Exercise prompt ▸ Extract, unchanged, each line of the listing below from its first line through the line that contains "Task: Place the", inclusive, and nothing else.

*** Raw data ***

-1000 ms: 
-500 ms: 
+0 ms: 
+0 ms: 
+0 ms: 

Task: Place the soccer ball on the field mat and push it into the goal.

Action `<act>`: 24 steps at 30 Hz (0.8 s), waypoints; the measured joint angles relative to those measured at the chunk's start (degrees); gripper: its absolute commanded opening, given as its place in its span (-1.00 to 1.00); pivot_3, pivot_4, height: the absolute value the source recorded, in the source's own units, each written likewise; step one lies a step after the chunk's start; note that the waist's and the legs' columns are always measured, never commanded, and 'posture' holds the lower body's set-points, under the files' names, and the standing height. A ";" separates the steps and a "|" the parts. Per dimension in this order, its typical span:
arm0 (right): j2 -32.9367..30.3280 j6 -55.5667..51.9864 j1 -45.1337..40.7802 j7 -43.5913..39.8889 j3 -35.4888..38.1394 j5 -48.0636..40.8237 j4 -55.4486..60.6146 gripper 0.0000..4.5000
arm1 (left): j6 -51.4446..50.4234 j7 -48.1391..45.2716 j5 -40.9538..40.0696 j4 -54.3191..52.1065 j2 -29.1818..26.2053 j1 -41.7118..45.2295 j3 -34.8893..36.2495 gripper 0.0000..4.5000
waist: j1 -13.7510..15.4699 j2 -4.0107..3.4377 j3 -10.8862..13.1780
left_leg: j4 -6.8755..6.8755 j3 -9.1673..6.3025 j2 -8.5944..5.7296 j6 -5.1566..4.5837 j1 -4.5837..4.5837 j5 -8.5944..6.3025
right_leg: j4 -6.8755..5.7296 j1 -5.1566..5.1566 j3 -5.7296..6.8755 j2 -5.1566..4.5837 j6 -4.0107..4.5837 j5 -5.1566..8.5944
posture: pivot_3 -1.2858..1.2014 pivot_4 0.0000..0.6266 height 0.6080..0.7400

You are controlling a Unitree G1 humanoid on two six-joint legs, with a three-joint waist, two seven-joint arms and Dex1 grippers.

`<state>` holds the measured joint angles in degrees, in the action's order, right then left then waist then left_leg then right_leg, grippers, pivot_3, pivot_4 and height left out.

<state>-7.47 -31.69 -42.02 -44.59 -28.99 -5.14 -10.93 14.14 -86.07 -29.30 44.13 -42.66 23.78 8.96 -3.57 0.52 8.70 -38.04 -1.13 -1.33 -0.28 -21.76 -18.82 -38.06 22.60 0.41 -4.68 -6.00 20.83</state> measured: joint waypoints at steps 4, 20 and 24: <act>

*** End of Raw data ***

Solved problem ▸
-1000 ms: 
-500 ms: 
+0 ms: 
+0 ms: 
+0 ms: 

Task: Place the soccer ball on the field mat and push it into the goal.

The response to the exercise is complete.